Quand les protéines deviennent vieilles et se désagrègent, la cellule dispose d’un système pour les recycler. Les chercheurs ont exploré si ces observations pouvaient être expliquées en modifiant le système de dégradation. En particulier, ils ont focalisés leur attention sur Nrf2, une protéine qui active la voie de recyclage.
Les scientifiques peuvent étudier comment un processus cellulaire contribue à un effet comme la mort de cellule ou le recyclage en augmentant le volume de production ou en le supprimant. Dans ce cas, parce qu’ils ont cru que le programme de recyclage enclenché par Nrf2 était important, ils ont donné aux cellules plus de Nrf2 ou l’ont enlevé. Cette astuce aide à établir ce qui est important dans le processus de recyclage.
C’est exactement ce qu’ils ont fait pour étudier Nrf2 et le recyclage de la Htt mutante. Les neurones surchargés avec Nrf2 ont éliminé plus rapidement la Htt mutante qu’à la normale et ils ont été moins susceptibles de mourir. Cela suggère donc, que favoriser la voie de recyclage pourrait être une cible thérapeutique potentielle pour HD.
Réciproquement lorsque les scientifiques réduisent artificiellement les déchets des cellules ou diminuent leur recyclage avec des traitements, les cellules sont moins capables de se débarrasser de la Htt mutante. Cette voie de recyclage semble donc être cruciale pour les neurones afin de gérer la protéine toxique.

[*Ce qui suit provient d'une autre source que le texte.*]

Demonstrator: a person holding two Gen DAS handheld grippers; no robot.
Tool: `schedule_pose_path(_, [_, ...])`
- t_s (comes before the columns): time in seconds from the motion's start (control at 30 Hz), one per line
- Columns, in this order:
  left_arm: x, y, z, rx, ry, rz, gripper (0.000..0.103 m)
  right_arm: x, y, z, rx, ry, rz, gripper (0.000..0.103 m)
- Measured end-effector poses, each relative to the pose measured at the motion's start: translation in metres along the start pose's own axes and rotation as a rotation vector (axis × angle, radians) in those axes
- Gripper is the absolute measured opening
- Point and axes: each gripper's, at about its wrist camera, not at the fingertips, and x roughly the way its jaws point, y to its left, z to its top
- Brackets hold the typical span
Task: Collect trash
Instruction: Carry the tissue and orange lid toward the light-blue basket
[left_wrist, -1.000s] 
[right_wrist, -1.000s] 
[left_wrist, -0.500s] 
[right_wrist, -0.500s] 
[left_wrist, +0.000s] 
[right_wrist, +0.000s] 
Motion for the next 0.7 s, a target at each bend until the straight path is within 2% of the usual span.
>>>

Qu’est que cela signifie pour HD ?
La principale découverte mentionnée dans cet article est le fait que les neurones de différentes régions du cerveau présentent une variabilité de vulnérabilité vis à vis de la Htt mutée. Cela pourrait expliquer pourquoi la maladie démarre dans un endroit du cerveau et pas dans un autre. Le fait le plus intéressant est que cette vulnérabilité semblerait être basé sur les différentes capacités des neurones à gérer et dégrader les protéines mutantes plutôt que la toxicité intrinsèque de ces protéines.
Cela est très important car l’aptitude des neurones à gérer la protéine Htt mutante ouvre de nouvelles voies à de potentielles thérapies. En se basant sur cette étude, nous pouvons faire l’assomption qu’un traitement boostant la capacité des neurones à dégrader la protéine Htt mutant devrait aider les neurones à vivre plus longtemps.
Cependant, nous devons envisager cette possibilité dans son contexte. Premièrement, cette étude a été réalisée entièrement en utilisant des neurones qui ont grandit dans une boite à Pétri. Il reste à déterminer si le même phénomène peut être observé dans un cerveau humain malade.
Secondairement, ces découvertes sont préliminaires et les thérapies décrites tantôt n’existent pas encore. Cela va prendre du temps pour trouver un composé intéressant et le tester dans d’autres modèles de la MH avant qu’il soit amené chez l’humain. Par exemple, personne ne sait quels sont les effets secondaires de l’activation artificielle de Nrf2 sur du long terme.
Ces observations sont très intéressantes dans le contexte de la science fondamentale dans la MH. Il n’y a pas à ce jour, de traitements curatifs de la maladie de Huntington, des études comme celles-ci fournissent une meilleure compréhension des mécanismes de cette maladie et aident à éclairer la voie pour le développement de nouveaux traitements.